Cuando Matteo Salvini dinamitó el gobierno italiano, el primer ministro Giuseppe Conte pidió pista en el Senado. Salvini, senador, vicepresidente del Consejo de Ministros y ministro del Interior, presentó una moción de censura contra Conte con el fin de tumbarlo, forzar elecciones anticipadas y sepultar la coalición entre su partido, la Liga, de ultraderecha, y el Movimiento 5 Estrellas, definido a sí mismo como una asociación de ciudadanos. Logró neutralizar a Salvini su socio gubernamental Luigi Di Maio, diputado, con un cargo parejo en la cúpula gubernamental y ministro de Desarrollo Económico, Trabajo y Políticas Sociales.
Conte renunció en medio de una crisis. La crisis del mojito, el trago favorito en las playas durante el tórrido agosto italiano. La mezcla cubana de ron blanco seco, jugo de lima, soda, azúcar, hojas de hierbabuena y hielo picado no atenuó su impacto. El del final de un maridaje forzado entre dos vertientes disímiles que se habían propuesto “devolver Italia a los italianos” y “cambiar las cosas de los partidos de siempre”. Si el cóctel batido desde el 18 de marzo de 2018 era antinatural, más aún ha sido ahora la alianza entre Movimiento 5 Estrellas y el opositor Partido Demócrata, del ex primer ministro Matteo Renzi, socialdemócrata.
La coalición duró apenas 14 meses. Los suficientes para precipitar la dimisión de Conte, abogado y profesor universitario. Un desconocido para los mismos italianos. Sin kilometraje político. Su compromiso era ejecutar los 38 puntos de un acuerdo de gobierno con fallas de fábrica entre la ultraderecha y una izquierda larvada. El autoproclamado gobierno del cambio terminó autodestruyéndose mientras Conte se veía tironeado por Salvini y por Di Maio. La egolatría de Salvini, abanderado del rechazo a la inmigración, llevó a Conte a reprochársela cara a cara en el Senado antes de decirle arrivederci al presidente italiano, Sergio Mattarella.

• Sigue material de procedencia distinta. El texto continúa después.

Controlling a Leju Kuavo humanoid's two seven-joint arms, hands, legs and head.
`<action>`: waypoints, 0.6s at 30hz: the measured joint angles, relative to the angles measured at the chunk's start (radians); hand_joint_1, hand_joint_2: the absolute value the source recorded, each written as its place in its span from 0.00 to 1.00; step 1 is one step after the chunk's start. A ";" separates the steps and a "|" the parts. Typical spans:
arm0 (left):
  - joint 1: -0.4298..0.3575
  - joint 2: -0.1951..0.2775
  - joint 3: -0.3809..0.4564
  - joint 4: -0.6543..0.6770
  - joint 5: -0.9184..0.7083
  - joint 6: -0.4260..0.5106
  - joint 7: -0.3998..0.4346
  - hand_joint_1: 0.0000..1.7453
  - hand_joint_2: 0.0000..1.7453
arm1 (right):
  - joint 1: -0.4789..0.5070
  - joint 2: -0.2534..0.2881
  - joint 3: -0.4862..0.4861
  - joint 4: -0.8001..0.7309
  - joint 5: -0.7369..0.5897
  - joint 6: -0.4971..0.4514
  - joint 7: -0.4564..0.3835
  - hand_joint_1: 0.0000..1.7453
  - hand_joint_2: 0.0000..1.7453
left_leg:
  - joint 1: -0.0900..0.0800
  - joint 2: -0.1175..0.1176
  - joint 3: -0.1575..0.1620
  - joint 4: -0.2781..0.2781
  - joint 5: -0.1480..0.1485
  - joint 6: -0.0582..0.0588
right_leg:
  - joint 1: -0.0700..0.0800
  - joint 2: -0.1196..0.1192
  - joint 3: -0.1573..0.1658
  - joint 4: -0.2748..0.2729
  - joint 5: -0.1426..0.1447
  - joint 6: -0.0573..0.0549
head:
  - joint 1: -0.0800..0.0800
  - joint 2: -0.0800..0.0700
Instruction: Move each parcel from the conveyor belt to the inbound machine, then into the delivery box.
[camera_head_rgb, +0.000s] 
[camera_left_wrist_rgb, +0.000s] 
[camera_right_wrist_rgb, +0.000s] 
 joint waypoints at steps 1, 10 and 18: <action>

Una mancha más en la política italiana, incapaz de sostener un gobierno estable: Conte fue el primer ministro número 65 en 72 años. Esta vez, con una coalición malograda que optó por el antagonismo con la Unión Europea, vulnerando las leyes presupuestarias y tendiéndole la alfombra roja a un líder antieuropeo como Vladimir Putin. El caos interno se vio reflejado en los números negativos de la economía, así como en el fortalecimiento de Salvini, promotor de la crisis en su afán de alcanzar el poder, y del inoxidable ex primer ministro Silvio Berlusconi, líder de Forza Italia.
Conte había amenazado con la renuncia el 3 de junio. Dos meses después, el 3 de agosto, Salvini puso como excusa de la inminente ruptura de la coalición gubernamental la votación del partido de Di Maio en contra de un proyecto de tren de alta velocidad entre Turín y Lyon. Nada trascendental. Las encuestas comenzaban a mimarlo. En el medio se interpuso otra crisis. Una odisea, en realidad. La del barco humanitario de la ONG española Proactiva Open Arms, con más de 100 refugiados provenientes de Libia a bordo. No pudieron desembarcar en Italia durante 19 días por la política de puertos seguros de Salvini.
El Movimiento 5 Estrellas celebró la decisión del gobierno en funciones de España, el de Pedro Sánchez, de enviar al rescate un buque militar mientras Salvini mostraba su barriga y se dejaba fotografiar con los suyos en las playas italianas. La crisis supuso el regreso a Roma de sus pares del Senado en medio del receso estival, así como el desenlace de la crisis o, acaso, un nuevo capítulo. Italia encabeza con Grecia y España el índice europeo de desempleo juvenil. El problema no son los inmigrantes, sino los que se van por la falta de oportunidades y los salarios africanos. Los otros ingredientes del mojito italiano.